I think that print-on-demand may fill in some of that gap as printing tech and bandwidth increase. I know that we've seen some companies experiment (and fizzle) in this sector before, but I don't think the tech and market were yet ready.

In the same way you see an evolution in the feel of electronic readers, I think there's a decent possibility the same pipeline that brings us the digital versions of the books might supply either an at-home or commercial printing service where various "editions" of printed materials could be picked up (and likely customized) on demand. Cover design, text layout, etc. could be part of the spec- and you could buy cheap galleys, not-too-expensive trade paperbacks, and even special edition (collector? limited?) hardback. And of course, it would service vanity publishing as well.

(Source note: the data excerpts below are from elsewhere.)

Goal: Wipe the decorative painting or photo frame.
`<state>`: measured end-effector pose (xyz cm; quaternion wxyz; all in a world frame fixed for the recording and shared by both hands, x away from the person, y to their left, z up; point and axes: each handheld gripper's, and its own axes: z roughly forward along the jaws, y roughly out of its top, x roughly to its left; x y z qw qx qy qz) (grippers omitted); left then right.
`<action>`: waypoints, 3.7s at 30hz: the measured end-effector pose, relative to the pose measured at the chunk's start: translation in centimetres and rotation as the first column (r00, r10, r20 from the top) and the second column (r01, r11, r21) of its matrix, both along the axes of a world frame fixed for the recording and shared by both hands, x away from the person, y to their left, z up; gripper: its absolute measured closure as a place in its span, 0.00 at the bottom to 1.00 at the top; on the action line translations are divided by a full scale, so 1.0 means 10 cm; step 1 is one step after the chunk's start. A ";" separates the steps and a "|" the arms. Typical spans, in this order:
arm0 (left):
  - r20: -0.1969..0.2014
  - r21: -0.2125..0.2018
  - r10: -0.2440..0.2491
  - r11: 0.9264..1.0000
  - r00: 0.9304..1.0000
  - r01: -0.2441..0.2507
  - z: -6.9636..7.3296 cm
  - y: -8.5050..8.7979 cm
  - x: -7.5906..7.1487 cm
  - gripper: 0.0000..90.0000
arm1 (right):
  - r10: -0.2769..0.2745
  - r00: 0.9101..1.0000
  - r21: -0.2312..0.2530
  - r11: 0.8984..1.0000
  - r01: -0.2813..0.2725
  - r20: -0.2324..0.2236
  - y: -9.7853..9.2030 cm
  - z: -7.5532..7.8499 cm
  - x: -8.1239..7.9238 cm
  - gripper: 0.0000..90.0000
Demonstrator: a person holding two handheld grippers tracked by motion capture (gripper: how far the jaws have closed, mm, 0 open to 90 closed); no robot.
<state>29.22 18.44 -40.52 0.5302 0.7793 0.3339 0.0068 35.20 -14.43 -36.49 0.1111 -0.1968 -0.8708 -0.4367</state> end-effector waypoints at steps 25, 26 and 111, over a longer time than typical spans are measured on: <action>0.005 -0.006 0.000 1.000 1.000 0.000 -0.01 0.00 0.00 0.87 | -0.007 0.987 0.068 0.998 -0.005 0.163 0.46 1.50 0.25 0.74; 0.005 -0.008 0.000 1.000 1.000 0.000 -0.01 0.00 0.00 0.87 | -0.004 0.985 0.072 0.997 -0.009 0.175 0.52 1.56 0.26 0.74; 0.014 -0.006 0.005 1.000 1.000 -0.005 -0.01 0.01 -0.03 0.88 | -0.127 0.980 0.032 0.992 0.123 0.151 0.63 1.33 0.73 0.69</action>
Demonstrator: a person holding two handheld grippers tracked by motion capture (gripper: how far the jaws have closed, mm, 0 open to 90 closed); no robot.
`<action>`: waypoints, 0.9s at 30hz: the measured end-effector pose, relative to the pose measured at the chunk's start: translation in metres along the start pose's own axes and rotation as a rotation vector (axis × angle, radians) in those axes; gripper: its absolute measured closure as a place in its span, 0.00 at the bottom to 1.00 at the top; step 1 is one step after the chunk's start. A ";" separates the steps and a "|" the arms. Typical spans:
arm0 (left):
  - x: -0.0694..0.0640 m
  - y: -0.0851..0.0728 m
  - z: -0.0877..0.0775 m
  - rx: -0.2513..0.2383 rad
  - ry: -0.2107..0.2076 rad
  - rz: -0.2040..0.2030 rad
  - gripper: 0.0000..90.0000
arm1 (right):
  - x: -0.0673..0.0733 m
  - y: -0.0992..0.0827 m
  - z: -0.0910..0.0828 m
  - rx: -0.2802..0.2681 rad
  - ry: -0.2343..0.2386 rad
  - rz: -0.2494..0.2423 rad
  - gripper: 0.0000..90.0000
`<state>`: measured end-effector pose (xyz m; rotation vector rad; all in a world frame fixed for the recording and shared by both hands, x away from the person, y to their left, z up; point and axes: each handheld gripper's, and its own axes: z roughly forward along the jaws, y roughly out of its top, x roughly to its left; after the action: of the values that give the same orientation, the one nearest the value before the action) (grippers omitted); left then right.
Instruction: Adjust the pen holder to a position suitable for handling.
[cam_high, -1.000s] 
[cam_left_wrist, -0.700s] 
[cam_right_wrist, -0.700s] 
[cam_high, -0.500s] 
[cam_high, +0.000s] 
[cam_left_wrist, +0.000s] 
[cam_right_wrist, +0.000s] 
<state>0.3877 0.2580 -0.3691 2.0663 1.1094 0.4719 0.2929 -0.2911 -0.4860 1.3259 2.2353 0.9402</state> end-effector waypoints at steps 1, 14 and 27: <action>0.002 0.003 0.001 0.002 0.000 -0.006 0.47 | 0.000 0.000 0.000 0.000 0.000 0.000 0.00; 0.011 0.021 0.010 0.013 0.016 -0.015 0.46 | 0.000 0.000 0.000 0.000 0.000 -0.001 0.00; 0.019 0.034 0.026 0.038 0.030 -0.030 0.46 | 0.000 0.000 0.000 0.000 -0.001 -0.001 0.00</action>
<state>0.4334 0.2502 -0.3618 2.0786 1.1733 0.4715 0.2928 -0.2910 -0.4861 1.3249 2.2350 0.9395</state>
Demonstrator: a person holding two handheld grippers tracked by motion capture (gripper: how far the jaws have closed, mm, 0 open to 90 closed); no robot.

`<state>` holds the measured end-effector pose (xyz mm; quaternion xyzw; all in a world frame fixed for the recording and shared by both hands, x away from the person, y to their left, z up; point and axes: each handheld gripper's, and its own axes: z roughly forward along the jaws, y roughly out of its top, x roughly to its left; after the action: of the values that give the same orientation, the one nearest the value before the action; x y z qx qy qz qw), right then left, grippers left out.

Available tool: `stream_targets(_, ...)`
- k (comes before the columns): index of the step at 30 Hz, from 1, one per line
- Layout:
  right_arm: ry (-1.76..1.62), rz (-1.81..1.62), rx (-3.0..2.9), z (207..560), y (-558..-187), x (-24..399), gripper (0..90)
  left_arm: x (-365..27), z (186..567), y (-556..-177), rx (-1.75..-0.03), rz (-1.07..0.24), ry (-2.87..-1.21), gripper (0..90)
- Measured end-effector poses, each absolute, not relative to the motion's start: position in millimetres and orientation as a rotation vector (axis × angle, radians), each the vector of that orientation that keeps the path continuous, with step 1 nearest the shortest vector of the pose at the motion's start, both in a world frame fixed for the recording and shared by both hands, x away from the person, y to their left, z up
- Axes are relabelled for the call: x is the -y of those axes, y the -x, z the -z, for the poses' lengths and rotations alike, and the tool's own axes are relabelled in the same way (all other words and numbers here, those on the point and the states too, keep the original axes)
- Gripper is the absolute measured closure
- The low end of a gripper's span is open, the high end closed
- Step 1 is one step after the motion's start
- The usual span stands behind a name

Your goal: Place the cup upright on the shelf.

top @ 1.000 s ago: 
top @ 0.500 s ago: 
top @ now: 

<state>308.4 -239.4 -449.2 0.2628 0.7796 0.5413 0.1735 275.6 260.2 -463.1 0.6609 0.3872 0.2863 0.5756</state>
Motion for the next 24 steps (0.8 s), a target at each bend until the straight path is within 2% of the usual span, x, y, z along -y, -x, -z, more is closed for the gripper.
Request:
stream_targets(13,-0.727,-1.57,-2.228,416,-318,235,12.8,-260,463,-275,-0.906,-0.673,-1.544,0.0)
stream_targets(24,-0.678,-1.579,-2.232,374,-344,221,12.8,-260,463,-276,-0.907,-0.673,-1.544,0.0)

It's not unfeasible that, over the same 5 year period BJ references for e-readers above, we'll see the tech evolving (and price point dropping) to the point where the book is created in the time it takes to drink a cup of coffee.
 
originally posted by BJ:
Here's my prediction about Kindles and their kind: they will take over and in five years print books will become a luxury item as print houses around the world crash and burn and those involved move on to other things. Kindles will become much better and more aesthetic, even using natural finish materials, and perhaps flexible to become like a nice piece of parchment, returning it to a more naturalish, bookish feel. But I think there will be a collective feeling that we lost something important, sort like how we felt after small town downtowns died after Costco arrived, or when we actually spent more than 5% of our time outside (now the national average).

It is hard to imagine anything nicer than sitting down with a good book in a nice place. I just don't get that feeling about anything electronic.
Not Costco, Walmart
 
originally posted by Tom Glasgow:
originally posted by Jeff Grossman: Books that have important photos are not accommodated by Kindles.
For sure not color photos.

Tom, But probably not for much longer. The Asian company that does most of the ink print displays for the eReaders expects to have color soon...perhaps by the next holiday season.

. . . . . Pete
 
the real challenge for writers is electronic-book readers like the Kindle. He says the increasingly popular devices force people to read books in a different way.

"They scroll and scroll and scroll. You don't have this business of handling pages and turning them and savoring them." Grossman says that particular function of the e-book leads to a certain kind of reading and writing: "Very forward moving, very fast narrative ... and likewise you don't tend to linger on the language. When you are seeing a word or a sentence on the screen, you tend to go through it, you extract the data, and you move on."

Grossman thinks that tendency not to linger on the language also affects the way people react to a book when they are deciding whether to buy it: More purchases will be based on brief excerpts.

"It will be incumbent on novelists to hook readers right away

it's hard to know whether traditional books and the people who read and write them will have much influence on the culture in the future.

The real question is, "Is that segment of the population going to just dwindle and be on the periphery of the culture rather than at the center, which is where printed books have stood for centuries now?"